-- Opening Marker --

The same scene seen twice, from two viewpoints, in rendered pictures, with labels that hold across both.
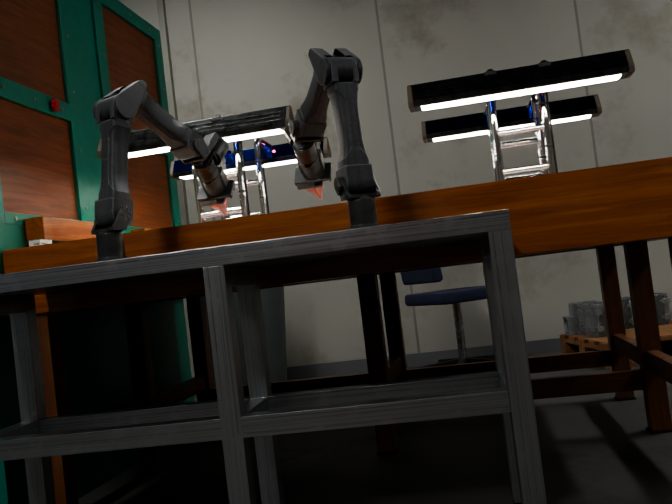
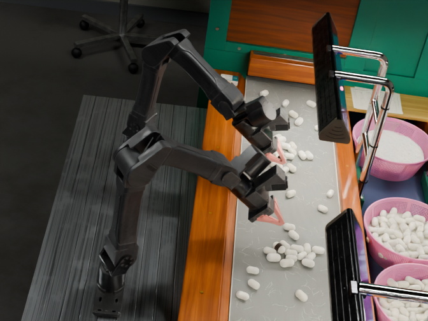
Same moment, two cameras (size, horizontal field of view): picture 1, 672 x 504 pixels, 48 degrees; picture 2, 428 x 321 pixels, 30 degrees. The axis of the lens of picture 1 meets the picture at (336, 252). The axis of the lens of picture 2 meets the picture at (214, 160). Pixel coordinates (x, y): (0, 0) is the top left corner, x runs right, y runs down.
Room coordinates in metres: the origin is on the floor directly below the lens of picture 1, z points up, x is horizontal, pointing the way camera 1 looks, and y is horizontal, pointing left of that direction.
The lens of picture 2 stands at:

-- Closing Marker --
-- Opening Marker --

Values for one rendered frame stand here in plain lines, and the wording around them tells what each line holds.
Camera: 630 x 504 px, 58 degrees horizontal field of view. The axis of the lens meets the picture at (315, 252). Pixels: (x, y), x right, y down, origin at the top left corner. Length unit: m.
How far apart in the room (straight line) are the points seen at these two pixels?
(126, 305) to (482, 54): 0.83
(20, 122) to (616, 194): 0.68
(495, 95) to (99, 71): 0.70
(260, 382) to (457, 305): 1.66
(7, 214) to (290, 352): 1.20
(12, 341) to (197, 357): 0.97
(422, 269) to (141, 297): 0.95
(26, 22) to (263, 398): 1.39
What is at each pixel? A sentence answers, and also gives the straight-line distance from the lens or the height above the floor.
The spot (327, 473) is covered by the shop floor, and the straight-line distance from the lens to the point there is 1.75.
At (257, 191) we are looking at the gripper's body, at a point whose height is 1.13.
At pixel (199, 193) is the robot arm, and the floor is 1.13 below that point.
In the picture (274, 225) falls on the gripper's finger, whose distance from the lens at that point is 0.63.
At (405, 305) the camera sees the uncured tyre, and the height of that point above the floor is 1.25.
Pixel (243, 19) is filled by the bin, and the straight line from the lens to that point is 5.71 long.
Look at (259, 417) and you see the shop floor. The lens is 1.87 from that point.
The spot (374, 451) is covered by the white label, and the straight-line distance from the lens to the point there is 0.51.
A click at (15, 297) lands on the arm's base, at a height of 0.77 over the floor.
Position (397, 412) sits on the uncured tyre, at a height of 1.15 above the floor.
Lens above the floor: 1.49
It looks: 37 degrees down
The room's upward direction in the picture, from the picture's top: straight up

-- Closing Marker --
-- Opening Marker --

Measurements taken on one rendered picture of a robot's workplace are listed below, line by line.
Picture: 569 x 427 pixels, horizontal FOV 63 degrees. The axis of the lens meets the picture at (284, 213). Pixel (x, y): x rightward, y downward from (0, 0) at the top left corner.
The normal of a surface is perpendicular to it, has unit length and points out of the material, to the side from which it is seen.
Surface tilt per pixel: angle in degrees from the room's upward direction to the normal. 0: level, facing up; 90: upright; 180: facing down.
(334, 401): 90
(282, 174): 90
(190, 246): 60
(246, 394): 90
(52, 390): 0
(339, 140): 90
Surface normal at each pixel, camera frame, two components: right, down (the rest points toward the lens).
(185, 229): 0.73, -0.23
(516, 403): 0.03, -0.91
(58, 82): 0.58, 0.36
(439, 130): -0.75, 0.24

-- Closing Marker --

# [TASK OBJECTIVE]
From the line with "The same scene" up to and including the line with "The lens of picture 2 stands" above, retype every line exactly and nothing more; leave out the pictures.

# [WORKED SOLUTION]
The same scene seen twice, from two viewpoints, in rendered pictures, with labels that hold across both.
Same moment, two cameras (size, horizontal field of view): picture 1, 672 x 504 pixels, 48 degrees; picture 2, 428 x 321 pixels, 30 degrees. The axis of the lens of picture 1 meets the picture at (336, 252). The axis of the lens of picture 2 meets the picture at (214, 160). Pixel coordinates (x, y): (0, 0) is the top left corner, x runs right, y runs down.
Room coordinates in metres: the origin is on the floor directly below the lens of picture 1, z points up, x is horizontal, pointing the way camera 1 looks, and y is horizontal, pointing left of that direction.
The lens of picture 2 stands at:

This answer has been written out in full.